Before you fund a single loan on any Swiss P2P lending or crowdlending platform, there is a set of checks worth running once, in full, rather than picking up piecemeal from a marketing page. This checklist is that set. It is organised around the questions that determine what happens to your money if things go wrong, not around the features a platform advertises.
Work through it item by item against the specific platform you are considering. Most of the answers should be findable in the platform’s terms, its regulatory disclosures, or a direct question to support. If a platform cannot or will not answer one of these plainly, treat that as information in itself. Pair this checklist with the risk screener for a fuller structured assessment, and with Swiss P2P lending platforms for background on how to categorise platforms before you compare them.
Identity & licence
- Identify the exact legal entity operating the platform and where it is registered.
- Check whether that entity, or a partner it uses, holds any FINMA authorisation and confirm it against FINMA’s public registers.
- Confirm which Swiss laws the platform states apply to its loans, such as the Consumer Credit Act for personal loans.
Client money & custody
- Ask how your uninvested cash is held between deposit and the moment it is lent out.
- Confirm whether client funds are legally segregated from the platform’s own operating funds.
- Find out what happens to outstanding loans and your claim on them if the platform becomes insolvent.
- Check whether a third party, rather than the platform itself, services repayments and holds the loan contracts.
Loan quality & transparency
- Check whether the platform publishes historical default and delinquency figures, not just projected returns.
- Confirm how loans are diversified across your investment, and whether you can end up concentrated in a small number of borrowers.
- Read the underwriting criteria the platform states it applies before listing a loan.
- For secured loans, check the valuation date and method behind the stated security.
Fees & exit
- List every fee the platform charges, including ones taken from repayments rather than shown upfront.
- Check whether a secondary market or early-exit option actually exists, or whether your capital is locked until maturity.
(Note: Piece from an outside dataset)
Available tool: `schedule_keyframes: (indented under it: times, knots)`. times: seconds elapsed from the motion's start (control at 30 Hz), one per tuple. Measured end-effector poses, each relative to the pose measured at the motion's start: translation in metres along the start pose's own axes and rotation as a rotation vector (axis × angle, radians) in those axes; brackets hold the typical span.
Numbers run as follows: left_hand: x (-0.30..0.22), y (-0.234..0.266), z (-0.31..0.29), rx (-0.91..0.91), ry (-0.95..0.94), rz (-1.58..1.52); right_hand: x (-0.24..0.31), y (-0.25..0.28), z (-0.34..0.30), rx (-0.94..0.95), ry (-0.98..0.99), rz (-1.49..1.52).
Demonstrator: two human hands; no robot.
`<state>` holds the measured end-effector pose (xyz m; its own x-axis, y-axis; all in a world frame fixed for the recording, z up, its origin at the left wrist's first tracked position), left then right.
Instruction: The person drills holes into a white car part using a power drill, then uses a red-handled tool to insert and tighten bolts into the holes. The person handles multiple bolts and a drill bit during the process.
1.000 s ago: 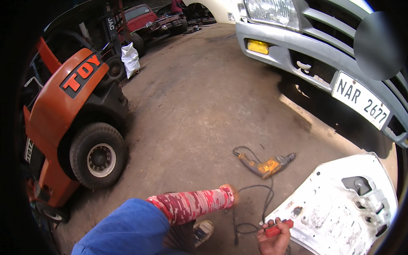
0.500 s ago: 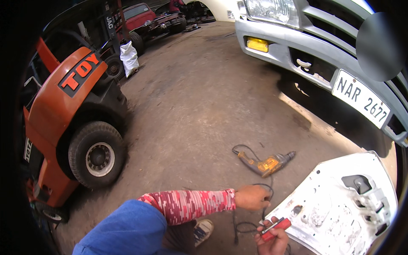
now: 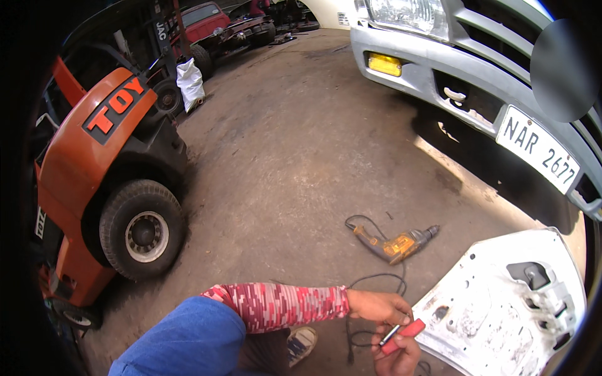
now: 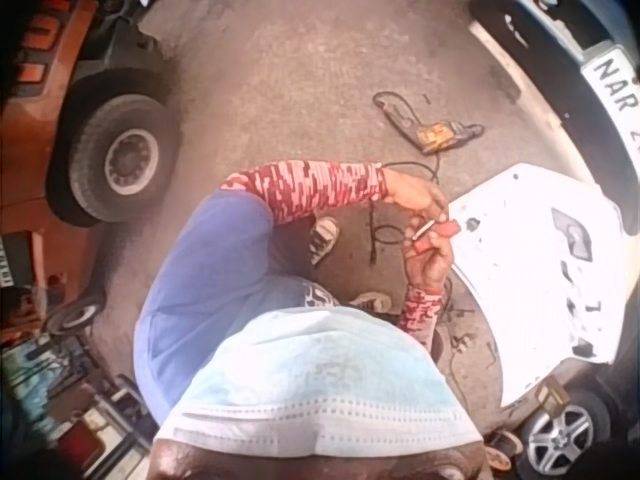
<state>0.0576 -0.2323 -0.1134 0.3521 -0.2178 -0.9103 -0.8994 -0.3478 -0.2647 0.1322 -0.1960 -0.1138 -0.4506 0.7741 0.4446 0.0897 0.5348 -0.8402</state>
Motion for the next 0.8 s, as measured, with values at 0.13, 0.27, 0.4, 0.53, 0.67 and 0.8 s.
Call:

- Confirm how currency conversion is handled and priced if loans are denominated in a currency other than Swiss francs.
Documents & support
- Request the actual loan agreement template, not just the platform’s summary description of it.
- Check whether investor support is reachable by a named channel and responds within a stated timeframe.
None of these checks require specialised financial training. They require reading the documents a legitimate platform should already be willing to show you, and being willing to walk away if it is not. Use the risk screener if you want a scored, structured version of this same process.
Sources & status
Based on public guidance from FINMA (finma.ch) and the Swiss National Bank (snb.ch). Illustrative figures are examples, not market data. Last checked: 14 July 2026.
Educational content, not financial advice. Lending investments can lose all invested capital and are not bank deposits. Verify every platform claim yourself before investing.